Carol Davila University of Medicine and Pharmacy, Bucharest, Romania.
J Med Life. 2018 Oct-Dec;11(4):343-345. doi: 10.25122/jml-2018-0076.
We present a family in which the first child was diagnosed with dopa-responsive dystonia based on biochemical findings only. Dopa-responsive dystonia is a severe heterogeneous genetic disease. The possibly involved genes are GCH1 and TH. In their second pregnancy, the parents came for genetic counseling and prenatal diagnosis late, at 12 weeks of gestation. Genetic testing in the affected child was performed, but the results were difficult to interpret. The identified mutations were classified as VOUS - variants of unknown clinical significance. Although possibly causative, a homozygous variant in the TH gene was not reported before in children with dopa-responsive dystonia. Due to limited time, establishing the fetal prognosis was challenging. Our report emphasizes the importance of a multidisciplinary approach in the context of new diagnostic techniques, such as Next Generation Sequencing. We illustrate the fact that behind any laboratory result remains sophisticated clinical judgment. We also describe a previously not reported variant of the TH gene in a child with severe, early-onset dystonia.

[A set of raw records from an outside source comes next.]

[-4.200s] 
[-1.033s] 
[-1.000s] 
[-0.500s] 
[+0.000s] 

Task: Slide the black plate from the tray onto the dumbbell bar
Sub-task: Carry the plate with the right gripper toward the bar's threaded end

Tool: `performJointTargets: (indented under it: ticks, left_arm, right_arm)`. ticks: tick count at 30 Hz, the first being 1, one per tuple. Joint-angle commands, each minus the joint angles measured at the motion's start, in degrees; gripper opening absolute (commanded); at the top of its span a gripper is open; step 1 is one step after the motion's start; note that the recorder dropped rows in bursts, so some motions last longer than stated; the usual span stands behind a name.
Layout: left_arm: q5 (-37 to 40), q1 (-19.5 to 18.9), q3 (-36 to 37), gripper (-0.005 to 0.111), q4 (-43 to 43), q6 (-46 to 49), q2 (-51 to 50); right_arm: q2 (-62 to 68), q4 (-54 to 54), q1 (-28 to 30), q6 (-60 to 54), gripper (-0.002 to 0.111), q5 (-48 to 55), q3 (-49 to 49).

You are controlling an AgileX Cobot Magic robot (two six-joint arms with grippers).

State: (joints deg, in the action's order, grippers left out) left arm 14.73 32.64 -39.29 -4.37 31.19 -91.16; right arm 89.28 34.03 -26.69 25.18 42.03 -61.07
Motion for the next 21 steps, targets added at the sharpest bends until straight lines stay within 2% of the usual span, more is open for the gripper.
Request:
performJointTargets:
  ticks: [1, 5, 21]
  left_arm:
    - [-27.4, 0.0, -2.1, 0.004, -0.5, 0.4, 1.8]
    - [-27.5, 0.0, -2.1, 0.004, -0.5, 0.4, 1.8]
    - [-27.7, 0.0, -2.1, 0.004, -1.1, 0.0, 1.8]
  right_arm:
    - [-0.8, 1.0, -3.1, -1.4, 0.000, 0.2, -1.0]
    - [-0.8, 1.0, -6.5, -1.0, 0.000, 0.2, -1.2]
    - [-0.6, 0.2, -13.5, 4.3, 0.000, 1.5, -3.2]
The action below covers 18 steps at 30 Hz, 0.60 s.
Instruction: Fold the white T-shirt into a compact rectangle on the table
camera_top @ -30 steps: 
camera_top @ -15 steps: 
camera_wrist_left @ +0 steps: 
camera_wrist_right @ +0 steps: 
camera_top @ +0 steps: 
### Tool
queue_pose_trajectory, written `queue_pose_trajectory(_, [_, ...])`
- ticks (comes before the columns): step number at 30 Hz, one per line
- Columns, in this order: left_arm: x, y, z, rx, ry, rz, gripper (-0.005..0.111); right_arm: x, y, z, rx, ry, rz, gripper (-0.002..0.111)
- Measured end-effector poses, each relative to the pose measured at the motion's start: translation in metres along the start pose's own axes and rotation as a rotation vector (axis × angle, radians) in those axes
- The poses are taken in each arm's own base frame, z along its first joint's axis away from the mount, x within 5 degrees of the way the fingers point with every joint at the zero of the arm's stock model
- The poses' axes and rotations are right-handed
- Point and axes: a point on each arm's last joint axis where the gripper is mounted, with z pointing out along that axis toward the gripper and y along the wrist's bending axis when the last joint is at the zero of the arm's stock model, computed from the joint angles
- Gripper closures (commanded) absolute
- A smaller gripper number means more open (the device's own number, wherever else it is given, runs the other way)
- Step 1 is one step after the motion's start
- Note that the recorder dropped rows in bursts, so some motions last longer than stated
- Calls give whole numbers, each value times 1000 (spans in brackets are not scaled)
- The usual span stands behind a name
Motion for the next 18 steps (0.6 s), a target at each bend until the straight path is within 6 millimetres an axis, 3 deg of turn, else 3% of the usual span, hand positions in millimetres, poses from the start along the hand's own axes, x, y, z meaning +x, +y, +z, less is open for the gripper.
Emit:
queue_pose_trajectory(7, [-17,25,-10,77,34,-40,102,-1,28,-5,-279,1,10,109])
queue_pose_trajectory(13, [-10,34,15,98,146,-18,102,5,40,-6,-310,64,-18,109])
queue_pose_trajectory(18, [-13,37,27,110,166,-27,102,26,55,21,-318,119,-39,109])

我们报告了一个家庭,其中的第一个孩子仅基于生化检查结果被诊断为多巴反应性肌张力障碍。多巴反应性肌张力障碍是一种严重的异质性遗传病。可能涉及的基因是GCH1和TH。在他们的第二次怀孕中,父母前来进行遗传咨询和产前诊断时已经很晚了,妊娠12周。对患病儿童进行了基因检测,但结果难以解释。所鉴定的突变被分类为意义未明的变异(VOUS)。尽管可能具有致病性,但TH基因中的纯合变异此前在多巴反应性肌张力障碍儿童中尚未有报道。由于时间有限,确定胎儿的预后具有挑战性。我们的报告强调了在新一代测序等新诊断技术背景下采用多学科方法的重要性。我们说明了任何实验室结果背后都需要复杂的临床判断这一事实。我们还描述了一名患有严重早发性肌张力障碍儿童中TH基因的一个此前未报道的变异。